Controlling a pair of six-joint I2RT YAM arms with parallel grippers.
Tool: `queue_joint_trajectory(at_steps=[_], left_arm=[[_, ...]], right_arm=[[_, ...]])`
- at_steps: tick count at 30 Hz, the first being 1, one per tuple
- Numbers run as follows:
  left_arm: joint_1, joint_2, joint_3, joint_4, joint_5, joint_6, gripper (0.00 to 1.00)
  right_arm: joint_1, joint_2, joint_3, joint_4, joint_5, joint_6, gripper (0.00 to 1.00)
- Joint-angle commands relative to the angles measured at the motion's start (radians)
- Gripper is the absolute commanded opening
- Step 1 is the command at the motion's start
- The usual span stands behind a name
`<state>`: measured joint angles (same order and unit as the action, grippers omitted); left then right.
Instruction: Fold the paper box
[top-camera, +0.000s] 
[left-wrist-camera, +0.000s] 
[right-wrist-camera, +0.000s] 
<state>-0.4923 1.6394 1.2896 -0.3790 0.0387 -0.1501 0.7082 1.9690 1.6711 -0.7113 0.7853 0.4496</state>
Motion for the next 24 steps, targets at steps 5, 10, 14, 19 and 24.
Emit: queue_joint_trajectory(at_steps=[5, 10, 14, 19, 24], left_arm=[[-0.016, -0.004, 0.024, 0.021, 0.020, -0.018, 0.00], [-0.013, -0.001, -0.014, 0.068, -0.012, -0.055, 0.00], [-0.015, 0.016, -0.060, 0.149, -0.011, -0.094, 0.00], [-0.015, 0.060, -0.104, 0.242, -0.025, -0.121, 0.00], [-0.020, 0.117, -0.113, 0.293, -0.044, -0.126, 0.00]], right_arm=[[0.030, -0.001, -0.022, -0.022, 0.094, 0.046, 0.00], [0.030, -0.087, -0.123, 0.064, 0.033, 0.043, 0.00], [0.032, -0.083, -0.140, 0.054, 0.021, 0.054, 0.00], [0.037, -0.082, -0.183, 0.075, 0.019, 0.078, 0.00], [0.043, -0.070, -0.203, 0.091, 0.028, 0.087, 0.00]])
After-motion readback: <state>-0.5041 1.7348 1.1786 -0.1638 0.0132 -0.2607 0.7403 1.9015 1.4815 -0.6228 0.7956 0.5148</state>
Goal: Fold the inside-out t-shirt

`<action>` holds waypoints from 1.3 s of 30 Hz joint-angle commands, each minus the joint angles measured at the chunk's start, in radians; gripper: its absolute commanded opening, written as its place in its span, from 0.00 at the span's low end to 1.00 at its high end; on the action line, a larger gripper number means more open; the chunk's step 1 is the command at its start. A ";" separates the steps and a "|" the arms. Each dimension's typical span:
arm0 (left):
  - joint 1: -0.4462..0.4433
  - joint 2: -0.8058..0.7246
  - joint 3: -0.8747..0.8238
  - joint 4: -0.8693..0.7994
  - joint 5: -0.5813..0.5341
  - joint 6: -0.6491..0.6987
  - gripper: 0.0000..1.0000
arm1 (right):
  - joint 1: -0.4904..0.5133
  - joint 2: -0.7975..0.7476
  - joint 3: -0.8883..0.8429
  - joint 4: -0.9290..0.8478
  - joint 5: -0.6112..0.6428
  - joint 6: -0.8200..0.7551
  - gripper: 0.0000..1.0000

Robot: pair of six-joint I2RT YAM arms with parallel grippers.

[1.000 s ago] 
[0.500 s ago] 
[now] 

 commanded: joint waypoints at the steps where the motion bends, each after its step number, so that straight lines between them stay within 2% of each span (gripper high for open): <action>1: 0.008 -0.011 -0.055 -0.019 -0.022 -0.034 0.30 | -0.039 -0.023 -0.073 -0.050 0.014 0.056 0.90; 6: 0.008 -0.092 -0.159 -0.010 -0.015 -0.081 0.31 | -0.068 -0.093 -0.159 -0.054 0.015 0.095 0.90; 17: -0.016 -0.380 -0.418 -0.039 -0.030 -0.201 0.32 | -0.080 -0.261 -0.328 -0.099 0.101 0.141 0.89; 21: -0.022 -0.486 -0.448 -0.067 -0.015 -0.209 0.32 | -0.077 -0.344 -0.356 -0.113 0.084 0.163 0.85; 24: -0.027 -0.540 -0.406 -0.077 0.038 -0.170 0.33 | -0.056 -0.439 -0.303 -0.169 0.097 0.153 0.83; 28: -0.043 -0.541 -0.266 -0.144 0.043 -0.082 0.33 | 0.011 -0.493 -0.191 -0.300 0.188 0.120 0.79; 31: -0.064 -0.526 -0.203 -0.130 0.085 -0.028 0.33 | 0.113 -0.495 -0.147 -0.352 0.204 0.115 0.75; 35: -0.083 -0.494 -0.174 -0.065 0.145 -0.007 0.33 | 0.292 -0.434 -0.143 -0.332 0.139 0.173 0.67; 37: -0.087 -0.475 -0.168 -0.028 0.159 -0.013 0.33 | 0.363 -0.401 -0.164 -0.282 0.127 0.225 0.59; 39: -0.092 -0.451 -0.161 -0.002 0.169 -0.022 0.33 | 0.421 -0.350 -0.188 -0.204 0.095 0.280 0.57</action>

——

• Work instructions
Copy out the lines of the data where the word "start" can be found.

• Result of the exercise
- Joint-angle commands relative to the angles measured at the motion's start (radians)
- Step 1 is the command at the motion's start
`<action>` holds waypoints from 1.3 s of 30 Hz joint-angle commands, each minus the joint angles measured at the chunk's start, in radians; gripper: its absolute commanded opening, written as its place in its span, from 0.00 at the span's low end to 1.00 at its high end; on the action line, a larger gripper number means more open; the chunk's step 1 is the command at its start. A ";" separates the steps and a "|" the arms. Each dimension's typical span:

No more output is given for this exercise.